### Task directions
Set down each line from the start of the material exactly, please, up to and including the one that contains "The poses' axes".

┌──

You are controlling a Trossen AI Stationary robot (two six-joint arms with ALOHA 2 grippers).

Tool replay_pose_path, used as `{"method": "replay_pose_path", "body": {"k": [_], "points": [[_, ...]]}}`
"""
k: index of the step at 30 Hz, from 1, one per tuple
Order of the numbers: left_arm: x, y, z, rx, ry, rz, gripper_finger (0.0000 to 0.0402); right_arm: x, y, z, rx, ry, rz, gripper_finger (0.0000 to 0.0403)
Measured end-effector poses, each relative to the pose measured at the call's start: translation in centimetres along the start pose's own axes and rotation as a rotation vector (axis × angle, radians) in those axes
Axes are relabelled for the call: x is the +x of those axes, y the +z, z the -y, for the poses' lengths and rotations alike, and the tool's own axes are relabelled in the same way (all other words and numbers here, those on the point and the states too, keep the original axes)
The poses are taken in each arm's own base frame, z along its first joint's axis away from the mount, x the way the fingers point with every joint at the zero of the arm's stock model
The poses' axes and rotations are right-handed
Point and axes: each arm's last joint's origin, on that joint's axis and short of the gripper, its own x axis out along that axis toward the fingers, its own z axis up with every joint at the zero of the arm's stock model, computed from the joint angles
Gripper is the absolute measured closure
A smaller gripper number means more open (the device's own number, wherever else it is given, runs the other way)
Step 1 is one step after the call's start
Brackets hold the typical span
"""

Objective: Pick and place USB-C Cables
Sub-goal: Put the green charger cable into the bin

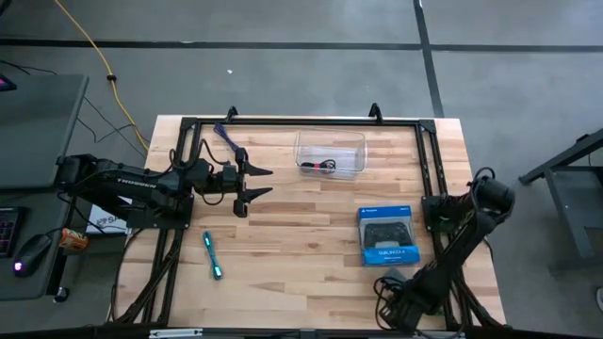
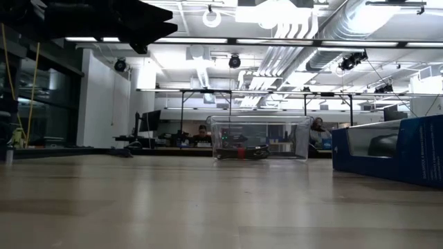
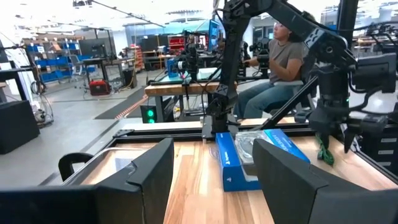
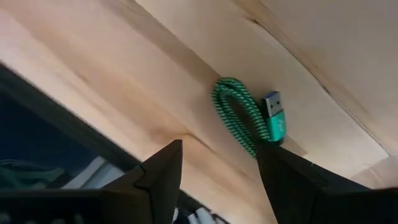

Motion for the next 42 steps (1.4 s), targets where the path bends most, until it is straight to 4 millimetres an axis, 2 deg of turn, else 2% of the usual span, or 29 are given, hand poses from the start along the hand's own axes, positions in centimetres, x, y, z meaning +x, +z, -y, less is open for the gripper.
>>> {"method": "replay_pose_path", "body": {"k": [6, 14, 23, 27, 35, 42], "points": [[0.0, 0.0, 0.0, 0.0, 0.0, 0.0, 0.0203, 1.0, 0.2, 0.4, -0.006, -0.083, 0.02, 0.0206], [0.0, 0.0, 0.0, 0.034, 0.0, 0.0, 0.0203, 1.0, 0.4, 1.0, -0.048, -0.147, 0.03, 0.0206], [0.0, 0.0, 0.0, 0.008, 0.0, 0.0, 0.0203, 1.0, 0.1, 0.5, -0.056, -0.091, -0.006, 0.0206], [0.0, 0.0, 0.0, 0.008, 0.0, 0.0, 0.0203, 1.1, 0.0, 0.8, -0.058, -0.11, 0.012, 0.0206], [0.0, -0.1, 0.0, 0.008, -0.001, -0.006, 0.0203, 2.5, -0.1, 1.6, -0.043, -0.078, -0.023, 0.0206], [0.0, -0.1, 0.0, 0.008, -0.001, -0.007, 0.0203, 2.6, 0.0, 1.6, -0.071, -0.072, -0.014, 0.0206]]}}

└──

### Your solution
You are controlling a Trossen AI Stationary robot (two six-joint arms with ALOHA 2 grippers).

Tool replay_pose_path, used as `{"method": "replay_pose_path", "body": {"k": [_], "points": [[_, ...]]}}`
"""
k: index of the step at 30 Hz, from 1, one per tuple
Order of the numbers: left_arm: x, y, z, rx, ry, rz, gripper_finger (0.0000 to 0.0402); right_arm: x, y, z, rx, ry, rz, gripper_finger (0.0000 to 0.0403)
Measured end-effector poses, each relative to the pose measured at the call's start: translation in centimetres along the start pose's own axes and rotation as a rotation vector (axis × angle, radians) in those axes
Axes are relabelled for the call: x is the +x of those axes, y the +z, z the -y, for the poses' lengths and rotations alike, and the tool's own axes are relabelled in the same way (all other words and numbers here, those on the point and the states too, keep the original axes)
The poses are taken in each arm's own base frame, z along its first joint's axis away from the mount, x the way the fingers point with every joint at the zero of the arm's stock model
The poses' axes and rotations are right-handed

That finishes the exercise.